Access to resources and access to markets are two sides of the same coin for small-scale fishers. People can support small-scale fishers by informing themselves about their products and favouring them in the market by paying a fair price.
- What was the hardest part of your job over the years and what was the fun one?
Of course, it’s all fun and no hardship! I am blessed to work with great colleagues, and with inspiring fishers.

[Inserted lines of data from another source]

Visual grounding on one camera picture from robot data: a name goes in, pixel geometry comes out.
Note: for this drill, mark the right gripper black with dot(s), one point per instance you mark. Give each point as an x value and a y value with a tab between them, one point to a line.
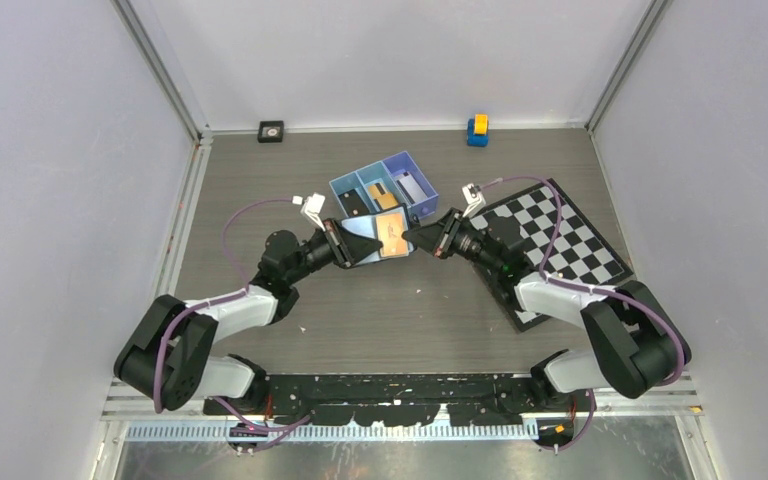
437	237

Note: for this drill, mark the orange card in tray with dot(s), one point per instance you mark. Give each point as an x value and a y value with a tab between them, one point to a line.
381	196

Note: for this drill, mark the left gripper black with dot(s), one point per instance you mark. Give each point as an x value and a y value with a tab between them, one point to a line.
345	246

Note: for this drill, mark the three-compartment blue purple tray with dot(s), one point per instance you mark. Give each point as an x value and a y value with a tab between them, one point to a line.
393	181

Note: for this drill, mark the white card in tray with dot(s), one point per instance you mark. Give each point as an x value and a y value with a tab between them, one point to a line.
411	188

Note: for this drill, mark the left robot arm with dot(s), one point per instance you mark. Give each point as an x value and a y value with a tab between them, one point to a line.
168	356

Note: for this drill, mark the blue yellow toy block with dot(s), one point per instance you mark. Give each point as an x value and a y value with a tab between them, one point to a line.
478	131

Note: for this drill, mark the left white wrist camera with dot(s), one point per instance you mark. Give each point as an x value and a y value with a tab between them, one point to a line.
310	208

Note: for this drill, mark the small black square box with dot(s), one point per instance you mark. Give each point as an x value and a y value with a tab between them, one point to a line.
271	131

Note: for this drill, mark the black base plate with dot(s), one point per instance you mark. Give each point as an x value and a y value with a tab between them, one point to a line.
392	400

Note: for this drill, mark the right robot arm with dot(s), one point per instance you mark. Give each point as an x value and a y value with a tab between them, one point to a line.
634	345

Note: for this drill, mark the black card in tray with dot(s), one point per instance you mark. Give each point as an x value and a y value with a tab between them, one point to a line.
352	203

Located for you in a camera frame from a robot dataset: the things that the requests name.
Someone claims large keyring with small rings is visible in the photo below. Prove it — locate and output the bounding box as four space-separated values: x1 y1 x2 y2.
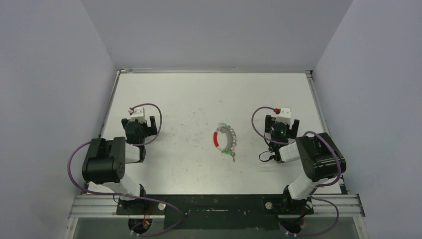
212 123 237 156

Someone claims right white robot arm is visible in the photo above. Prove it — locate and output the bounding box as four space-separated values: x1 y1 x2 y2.
264 115 346 214

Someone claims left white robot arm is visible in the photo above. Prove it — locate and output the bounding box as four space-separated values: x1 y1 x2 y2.
82 116 158 215

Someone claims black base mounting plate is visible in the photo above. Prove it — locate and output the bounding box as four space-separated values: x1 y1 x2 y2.
116 194 314 233

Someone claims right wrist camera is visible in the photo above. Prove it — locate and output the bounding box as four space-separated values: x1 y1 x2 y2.
275 108 292 125

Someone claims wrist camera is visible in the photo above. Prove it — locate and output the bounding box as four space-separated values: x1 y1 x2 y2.
275 108 292 125
129 107 146 123

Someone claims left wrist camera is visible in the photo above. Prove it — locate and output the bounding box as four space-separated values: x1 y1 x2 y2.
129 107 146 123

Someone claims aluminium frame rail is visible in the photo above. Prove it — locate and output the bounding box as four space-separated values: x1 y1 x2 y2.
70 194 365 218

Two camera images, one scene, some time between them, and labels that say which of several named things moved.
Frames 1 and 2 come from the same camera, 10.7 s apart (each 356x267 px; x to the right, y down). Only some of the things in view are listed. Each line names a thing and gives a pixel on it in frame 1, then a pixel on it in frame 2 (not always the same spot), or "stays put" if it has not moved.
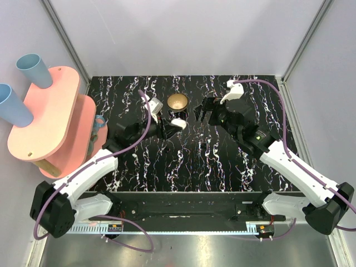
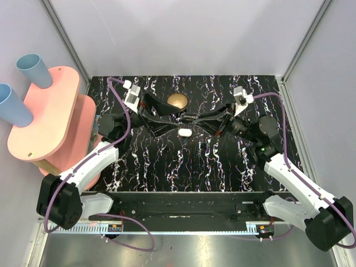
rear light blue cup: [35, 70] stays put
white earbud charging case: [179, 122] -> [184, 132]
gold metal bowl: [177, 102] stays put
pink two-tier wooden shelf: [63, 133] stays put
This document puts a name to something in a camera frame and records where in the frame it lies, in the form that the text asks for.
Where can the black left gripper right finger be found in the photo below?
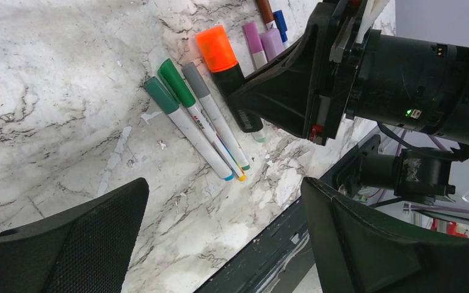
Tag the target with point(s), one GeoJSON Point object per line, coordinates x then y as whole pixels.
{"type": "Point", "coordinates": [359, 249]}

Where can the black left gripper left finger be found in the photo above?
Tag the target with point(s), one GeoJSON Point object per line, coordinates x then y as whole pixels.
{"type": "Point", "coordinates": [84, 249]}

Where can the pink cap white marker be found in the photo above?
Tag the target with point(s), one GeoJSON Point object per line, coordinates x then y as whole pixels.
{"type": "Point", "coordinates": [255, 45]}

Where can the pink highlighter pen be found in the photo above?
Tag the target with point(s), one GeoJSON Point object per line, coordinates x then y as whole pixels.
{"type": "Point", "coordinates": [272, 43]}

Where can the orange cap black highlighter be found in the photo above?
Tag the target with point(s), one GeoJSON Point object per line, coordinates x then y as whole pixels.
{"type": "Point", "coordinates": [227, 75]}

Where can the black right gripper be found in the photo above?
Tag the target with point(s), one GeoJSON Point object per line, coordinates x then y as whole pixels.
{"type": "Point", "coordinates": [309, 84]}

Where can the teal cap white marker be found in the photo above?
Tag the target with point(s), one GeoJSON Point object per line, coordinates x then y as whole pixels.
{"type": "Point", "coordinates": [184, 123]}

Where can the brown cap white marker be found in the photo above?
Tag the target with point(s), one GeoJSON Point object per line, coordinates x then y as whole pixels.
{"type": "Point", "coordinates": [266, 13]}

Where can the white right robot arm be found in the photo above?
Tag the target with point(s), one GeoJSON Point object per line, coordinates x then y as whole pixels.
{"type": "Point", "coordinates": [412, 84]}

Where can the blue cap white marker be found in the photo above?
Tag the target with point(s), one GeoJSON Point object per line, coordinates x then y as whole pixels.
{"type": "Point", "coordinates": [281, 26]}

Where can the green cap white marker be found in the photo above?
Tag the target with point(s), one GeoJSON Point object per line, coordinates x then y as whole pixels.
{"type": "Point", "coordinates": [175, 83]}

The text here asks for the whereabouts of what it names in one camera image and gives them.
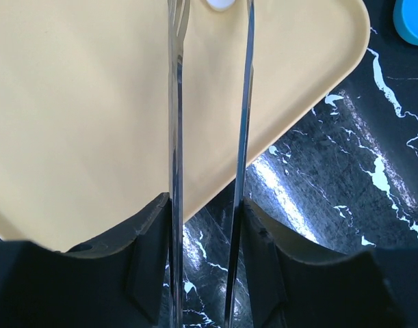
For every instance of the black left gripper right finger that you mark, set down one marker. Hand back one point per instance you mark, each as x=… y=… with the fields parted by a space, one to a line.
x=294 y=282

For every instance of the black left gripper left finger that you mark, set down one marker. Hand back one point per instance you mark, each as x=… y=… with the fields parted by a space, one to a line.
x=112 y=280

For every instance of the metal tongs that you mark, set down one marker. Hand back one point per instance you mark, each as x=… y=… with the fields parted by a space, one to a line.
x=178 y=18

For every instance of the teal tin lid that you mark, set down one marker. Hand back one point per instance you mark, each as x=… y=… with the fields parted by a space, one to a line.
x=405 y=18

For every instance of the white oval chocolate right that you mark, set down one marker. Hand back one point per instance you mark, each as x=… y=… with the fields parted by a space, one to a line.
x=220 y=5

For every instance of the orange plastic tray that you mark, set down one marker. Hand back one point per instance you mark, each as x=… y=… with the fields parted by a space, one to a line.
x=84 y=102

What’s not to love?
- What stands out as your biggest accomplishment in your years with LIFE?
There have been several milestones along my journey with LIFE, but most important is LIFE’s continuity – that it continues to be there for small-scale fishers, to provide them with a voice, to get their profession recognized as something of inestimable value, and to support them at the waterface.
- Looking back at your career, knowing what you know now, is there anything that you would do differently?
Of course, hindsight can bring regret and embarrassment. But I’m not a believer in crying over spilt milk. I’ve learned a great deal over the years, and I hope to learn more going forward, and to use this knowledge to support small-scale fishing, whether in Europe or elsewhere.
- What advice do you have for Marta Cavallé?
Use your head and follow your heart. Carry on doing what you are doing, in the way you are doing it, and you will succeed. Remember, your heart is your compass – be guided by it; your head is the steady hand on the tiller – follow its direction.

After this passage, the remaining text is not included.